Verschiedene Reifen am Auto: Das sagt das Gesetzt
Reifen von zwei Herstellern am Auto: Ist das erlaubt?

Bei einem defekten Reifen am Fahrzeug muss Ersatz her. Erlaubt ist, was gefällt? Das gilt hier nicht. Was ist möglich, was nicht? Eine Übersicht!
Bild: Bridgestone
Reifen platt? Gut, wenn man die Fahrt dann dank Tirefit-System oder Notlaufrad im Kofferraum bis in die eigene Garage oder die nächste Werkstatt fortsetzen konnte. Dennoch, jetzt muss ein neuer Reifen her. Logisch.
Aber muss es dann wirklich der teure Markenreifen sein, den der Fahrzeughersteller einst als Erstausrüster auserkoren hatte? Oder tut es vielleicht nicht doch auch das deutlich günstigere No-Name-Produkt?
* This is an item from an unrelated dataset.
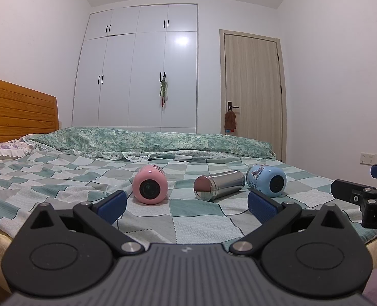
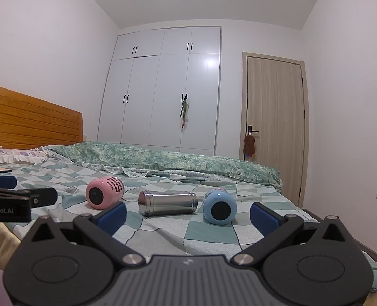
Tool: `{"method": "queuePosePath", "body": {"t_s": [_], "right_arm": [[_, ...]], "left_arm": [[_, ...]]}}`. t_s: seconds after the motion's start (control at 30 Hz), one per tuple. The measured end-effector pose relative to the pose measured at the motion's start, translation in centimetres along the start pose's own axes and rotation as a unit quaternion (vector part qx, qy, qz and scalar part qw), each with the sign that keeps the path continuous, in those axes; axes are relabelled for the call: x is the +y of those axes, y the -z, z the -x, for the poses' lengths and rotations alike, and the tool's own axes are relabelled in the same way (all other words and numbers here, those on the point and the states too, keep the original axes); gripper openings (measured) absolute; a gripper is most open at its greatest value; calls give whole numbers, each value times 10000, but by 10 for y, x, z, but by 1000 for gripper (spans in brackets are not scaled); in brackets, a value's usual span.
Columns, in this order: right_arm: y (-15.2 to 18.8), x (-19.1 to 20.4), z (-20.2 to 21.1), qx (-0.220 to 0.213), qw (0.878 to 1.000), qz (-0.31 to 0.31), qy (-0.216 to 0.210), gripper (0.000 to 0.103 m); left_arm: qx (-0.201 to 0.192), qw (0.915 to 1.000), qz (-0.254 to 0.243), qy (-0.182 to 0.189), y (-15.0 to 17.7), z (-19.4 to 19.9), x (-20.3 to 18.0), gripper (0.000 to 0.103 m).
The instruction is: Flip cup upright
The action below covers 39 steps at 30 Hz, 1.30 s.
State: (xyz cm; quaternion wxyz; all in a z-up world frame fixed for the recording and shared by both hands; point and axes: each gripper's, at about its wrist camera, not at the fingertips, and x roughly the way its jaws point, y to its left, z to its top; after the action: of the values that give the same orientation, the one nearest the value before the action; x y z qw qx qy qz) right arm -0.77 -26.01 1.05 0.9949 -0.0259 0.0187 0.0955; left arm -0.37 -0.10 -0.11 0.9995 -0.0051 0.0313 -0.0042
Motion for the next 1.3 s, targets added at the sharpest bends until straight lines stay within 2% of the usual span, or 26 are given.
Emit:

Gesetzgeber lässt viele Freiheiten
In Sachen Reifen ist tatsächlich vieles erlaubt. Grundsätzlich schreibt der Gesetzgeber nur zwei Dinge verbindlich vor: eine Mindestprofiltiefe von 1,6 Millimetern auf allen Reifen sowie eine gleiche Reifengröße. Eine Ausnahme gilt nur, wenn laut Fahrzeugschein unterschiedliche Größen erlaubt sind.

In Sachen Reifen ist tatsächlich vieles erlaubt.
Bild: Ralf Timm / AUTO BILD
Verboten ist außerdem eine Mischbereifung bestehend aus Radial- und Diagonalreifen. In der Realität spielen die Letztgenannten am Markt allerdings nur noch eine untergeordnete Rolle; sie kommen eigentlich nur noch bei Oldtimern vor.
Reifen reparieren lassen
Günstiger und nachhaltiger als ein Neukauf ist es allemal, den womöglich nur leicht beschädigten Reifen in einer Fachwerkstatt professionell reparieren zu lassen. Das ist natürlich nur dann sinnvoll, wenn der Reifen nicht schon überaltert sowie noch ausreichend Profiltiefe vorhanden ist. (Der große Reifen-Ratgeber von AUTO BILD: HIER KLICKEN)
Mix aus Sommer- und Winterreifen erlaubt
Möglich ist laut Gesetz demnach also das Fahren auf Reifen mit unterschiedlicher Modellbezeichnung, also mit Pneus von verschiedenen Herstellern. Selbst ein Mix aus Sommer- und Winterreifen wäre erlaubt.
Reifenmix beeinflusst Sicherheit
Allerdings ist nicht alles, was erlaubt ist, auch empfehlenswert. Experten raten vor allem aus Sicherheitsgründen davon ab. Zu negativ könnten die Auswirkungen bei Fahrten mit Reifen verschiedener Hersteller, Profilarten oder Gummimischungen sein.
Auf besondere Belastungen wie beispielsweise beim Bremsen, bei Kurvenfahrten oder starkem Regen mit Aquaplaning reagiert jeder Reifen anders. Die Fahrstabilität des Autos könnte daher negativ beeinflussen werden. Einheitlich fährt also besser.